▶ _WHAT THE EXERCISE ASKS_
Copy out, exactly, the first line of the entries below and every line after it through the one containing "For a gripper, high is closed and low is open".

(Records contained in a dataset)
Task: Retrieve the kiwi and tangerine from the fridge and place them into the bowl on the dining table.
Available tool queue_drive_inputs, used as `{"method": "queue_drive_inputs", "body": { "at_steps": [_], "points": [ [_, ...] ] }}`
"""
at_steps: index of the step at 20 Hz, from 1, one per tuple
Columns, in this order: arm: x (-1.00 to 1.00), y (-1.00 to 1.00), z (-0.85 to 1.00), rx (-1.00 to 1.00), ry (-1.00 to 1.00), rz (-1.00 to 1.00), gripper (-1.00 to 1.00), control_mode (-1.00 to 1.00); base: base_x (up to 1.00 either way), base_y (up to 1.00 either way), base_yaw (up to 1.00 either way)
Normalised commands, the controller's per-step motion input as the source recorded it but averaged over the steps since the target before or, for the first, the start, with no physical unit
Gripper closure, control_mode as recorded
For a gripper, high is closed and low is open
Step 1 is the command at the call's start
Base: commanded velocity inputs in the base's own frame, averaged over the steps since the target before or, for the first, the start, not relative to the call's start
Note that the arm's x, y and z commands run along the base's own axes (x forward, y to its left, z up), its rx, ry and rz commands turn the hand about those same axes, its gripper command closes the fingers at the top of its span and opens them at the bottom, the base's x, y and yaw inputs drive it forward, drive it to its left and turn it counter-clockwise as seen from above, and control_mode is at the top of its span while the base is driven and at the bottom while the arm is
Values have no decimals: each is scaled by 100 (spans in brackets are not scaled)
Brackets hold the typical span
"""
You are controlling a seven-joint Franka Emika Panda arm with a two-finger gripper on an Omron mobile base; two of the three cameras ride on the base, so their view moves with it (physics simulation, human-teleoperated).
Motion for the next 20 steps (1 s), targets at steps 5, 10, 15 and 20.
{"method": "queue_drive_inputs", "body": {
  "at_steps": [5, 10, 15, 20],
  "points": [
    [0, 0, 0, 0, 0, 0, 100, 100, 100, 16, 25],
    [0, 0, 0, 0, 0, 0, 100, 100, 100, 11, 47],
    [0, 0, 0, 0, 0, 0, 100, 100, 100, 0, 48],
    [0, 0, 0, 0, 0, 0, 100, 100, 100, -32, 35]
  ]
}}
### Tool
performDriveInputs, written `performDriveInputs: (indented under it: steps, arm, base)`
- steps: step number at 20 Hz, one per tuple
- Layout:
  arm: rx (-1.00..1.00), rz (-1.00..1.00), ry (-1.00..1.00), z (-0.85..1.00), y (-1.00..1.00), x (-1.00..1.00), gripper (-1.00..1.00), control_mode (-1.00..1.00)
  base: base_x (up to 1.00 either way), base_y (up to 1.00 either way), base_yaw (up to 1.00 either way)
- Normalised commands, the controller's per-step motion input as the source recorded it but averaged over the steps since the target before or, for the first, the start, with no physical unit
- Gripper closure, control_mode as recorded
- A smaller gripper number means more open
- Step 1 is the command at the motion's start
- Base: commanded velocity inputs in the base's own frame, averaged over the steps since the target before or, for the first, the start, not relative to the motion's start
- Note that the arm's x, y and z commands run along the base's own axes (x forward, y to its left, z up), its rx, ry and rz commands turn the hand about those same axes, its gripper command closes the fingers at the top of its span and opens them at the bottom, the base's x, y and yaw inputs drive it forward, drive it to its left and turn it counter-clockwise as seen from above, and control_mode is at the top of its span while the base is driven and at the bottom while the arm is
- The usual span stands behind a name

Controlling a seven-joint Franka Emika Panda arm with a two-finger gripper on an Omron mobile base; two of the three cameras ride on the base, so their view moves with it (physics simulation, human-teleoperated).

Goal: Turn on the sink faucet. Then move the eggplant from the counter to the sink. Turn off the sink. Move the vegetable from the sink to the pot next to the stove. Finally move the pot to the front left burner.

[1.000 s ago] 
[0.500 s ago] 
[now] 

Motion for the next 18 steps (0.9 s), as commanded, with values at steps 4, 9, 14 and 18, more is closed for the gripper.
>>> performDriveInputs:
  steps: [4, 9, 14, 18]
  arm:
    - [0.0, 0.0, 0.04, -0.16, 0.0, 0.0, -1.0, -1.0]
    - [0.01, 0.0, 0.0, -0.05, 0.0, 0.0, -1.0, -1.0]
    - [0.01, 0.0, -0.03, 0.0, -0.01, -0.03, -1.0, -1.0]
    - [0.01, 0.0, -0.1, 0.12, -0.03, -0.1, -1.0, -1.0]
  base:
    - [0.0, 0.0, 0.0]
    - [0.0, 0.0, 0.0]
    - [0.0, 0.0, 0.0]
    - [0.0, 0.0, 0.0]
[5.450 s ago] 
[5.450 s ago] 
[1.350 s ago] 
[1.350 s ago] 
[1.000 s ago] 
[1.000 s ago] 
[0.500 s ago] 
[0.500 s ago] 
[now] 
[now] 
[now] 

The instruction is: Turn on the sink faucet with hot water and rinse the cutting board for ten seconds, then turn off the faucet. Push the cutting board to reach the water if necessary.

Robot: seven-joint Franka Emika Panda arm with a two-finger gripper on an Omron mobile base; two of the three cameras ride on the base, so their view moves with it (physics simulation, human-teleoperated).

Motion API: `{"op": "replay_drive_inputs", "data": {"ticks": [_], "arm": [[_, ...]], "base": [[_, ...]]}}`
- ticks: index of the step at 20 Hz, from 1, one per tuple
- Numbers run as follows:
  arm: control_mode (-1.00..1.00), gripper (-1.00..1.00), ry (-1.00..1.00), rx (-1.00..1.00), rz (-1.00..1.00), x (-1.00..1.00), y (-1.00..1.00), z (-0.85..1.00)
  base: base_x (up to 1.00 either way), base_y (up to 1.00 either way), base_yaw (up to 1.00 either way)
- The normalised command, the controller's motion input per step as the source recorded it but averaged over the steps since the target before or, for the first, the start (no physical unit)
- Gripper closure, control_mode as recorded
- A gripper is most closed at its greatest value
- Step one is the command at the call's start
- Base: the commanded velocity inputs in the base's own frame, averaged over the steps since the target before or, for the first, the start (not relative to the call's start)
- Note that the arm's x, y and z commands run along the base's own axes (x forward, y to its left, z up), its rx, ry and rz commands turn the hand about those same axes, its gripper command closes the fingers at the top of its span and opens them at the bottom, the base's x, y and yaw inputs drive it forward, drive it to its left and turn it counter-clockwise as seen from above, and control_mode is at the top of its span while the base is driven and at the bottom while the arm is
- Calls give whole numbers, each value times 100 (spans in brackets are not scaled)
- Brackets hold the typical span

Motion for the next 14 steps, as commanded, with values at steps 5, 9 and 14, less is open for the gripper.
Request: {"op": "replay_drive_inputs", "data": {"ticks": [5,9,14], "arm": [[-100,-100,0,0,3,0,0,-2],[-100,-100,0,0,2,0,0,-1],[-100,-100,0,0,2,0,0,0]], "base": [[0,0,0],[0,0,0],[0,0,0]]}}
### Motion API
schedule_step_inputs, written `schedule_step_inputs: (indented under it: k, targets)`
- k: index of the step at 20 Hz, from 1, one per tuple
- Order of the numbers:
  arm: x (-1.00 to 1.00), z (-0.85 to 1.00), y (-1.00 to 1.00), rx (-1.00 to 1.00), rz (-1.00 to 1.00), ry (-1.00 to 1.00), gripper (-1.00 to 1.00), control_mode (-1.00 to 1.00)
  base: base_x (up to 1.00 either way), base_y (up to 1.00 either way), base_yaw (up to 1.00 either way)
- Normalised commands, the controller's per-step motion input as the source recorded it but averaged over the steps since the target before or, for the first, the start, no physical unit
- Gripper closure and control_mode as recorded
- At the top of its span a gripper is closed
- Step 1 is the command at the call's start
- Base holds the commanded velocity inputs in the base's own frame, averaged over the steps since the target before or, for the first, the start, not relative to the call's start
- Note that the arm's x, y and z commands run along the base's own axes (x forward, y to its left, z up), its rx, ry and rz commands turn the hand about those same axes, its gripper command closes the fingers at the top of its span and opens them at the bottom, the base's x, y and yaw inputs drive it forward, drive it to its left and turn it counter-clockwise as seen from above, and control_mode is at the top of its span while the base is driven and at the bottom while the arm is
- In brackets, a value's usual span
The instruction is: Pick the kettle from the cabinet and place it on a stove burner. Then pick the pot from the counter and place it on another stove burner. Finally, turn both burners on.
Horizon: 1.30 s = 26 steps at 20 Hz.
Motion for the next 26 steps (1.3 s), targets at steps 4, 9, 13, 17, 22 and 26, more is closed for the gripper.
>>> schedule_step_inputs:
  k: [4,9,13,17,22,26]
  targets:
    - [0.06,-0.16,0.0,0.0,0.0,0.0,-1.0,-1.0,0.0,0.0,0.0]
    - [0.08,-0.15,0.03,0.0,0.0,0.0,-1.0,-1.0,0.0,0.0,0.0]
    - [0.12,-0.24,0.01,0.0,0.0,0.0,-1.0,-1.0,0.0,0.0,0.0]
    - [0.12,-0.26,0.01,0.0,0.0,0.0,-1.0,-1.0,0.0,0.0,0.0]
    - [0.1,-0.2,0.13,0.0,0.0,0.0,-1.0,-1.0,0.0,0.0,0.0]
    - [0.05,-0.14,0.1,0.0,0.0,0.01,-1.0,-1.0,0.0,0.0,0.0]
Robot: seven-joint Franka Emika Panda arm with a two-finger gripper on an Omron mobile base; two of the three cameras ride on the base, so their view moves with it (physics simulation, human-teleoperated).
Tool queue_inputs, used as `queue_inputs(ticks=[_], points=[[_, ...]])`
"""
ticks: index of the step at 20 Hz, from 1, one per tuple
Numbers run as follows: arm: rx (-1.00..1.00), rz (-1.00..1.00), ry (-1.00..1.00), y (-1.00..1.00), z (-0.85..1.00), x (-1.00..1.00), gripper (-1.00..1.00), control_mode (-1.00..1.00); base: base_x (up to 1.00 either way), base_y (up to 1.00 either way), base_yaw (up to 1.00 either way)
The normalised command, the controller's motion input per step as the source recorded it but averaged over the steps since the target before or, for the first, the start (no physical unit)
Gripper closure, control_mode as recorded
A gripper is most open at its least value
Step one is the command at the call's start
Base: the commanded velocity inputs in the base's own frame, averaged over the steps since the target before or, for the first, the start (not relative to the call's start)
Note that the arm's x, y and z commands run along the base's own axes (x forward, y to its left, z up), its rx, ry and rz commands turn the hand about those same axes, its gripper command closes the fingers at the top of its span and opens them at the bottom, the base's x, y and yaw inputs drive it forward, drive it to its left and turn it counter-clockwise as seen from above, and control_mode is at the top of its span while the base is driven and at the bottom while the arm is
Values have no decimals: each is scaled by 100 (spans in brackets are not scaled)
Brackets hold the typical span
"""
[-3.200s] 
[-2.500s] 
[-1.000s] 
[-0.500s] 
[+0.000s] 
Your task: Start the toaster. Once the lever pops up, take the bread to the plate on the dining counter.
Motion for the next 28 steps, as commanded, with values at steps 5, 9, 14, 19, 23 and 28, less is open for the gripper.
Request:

▶ _ANSWER BOX_
Task: Retrieve the kiwi and tangerine from the fridge and place them into the bowl on the dining table.
Available tool queue_drive_inputs, used as `{"method": "queue_drive_inputs", "body": { "at_steps": [_], "points": [ [_, ...] ] }}`
"""
at_steps: index of the step at 20 Hz, from 1, one per tuple
Columns, in this order: arm: x (-1.00 to 1.00), y (-1.00 to 1.00), z (-0.85 to 1.00), rx (-1.00 to 1.00), ry (-1.00 to 1.00), rz (-1.00 to 1.00), gripper (-1.00 to 1.00), control_mode (-1.00 to 1.00); base: base_x (up to 1.00 either way), base_y (up to 1.00 either way), base_yaw (up to 1.00 either way)
Normalised commands, the controller's per-step motion input as the source recorded it but averaged over the steps since the target before or, for the first, the start, with no physical unit
Gripper closure, control_mode as recorded
For a gripper, high is closed and low is open

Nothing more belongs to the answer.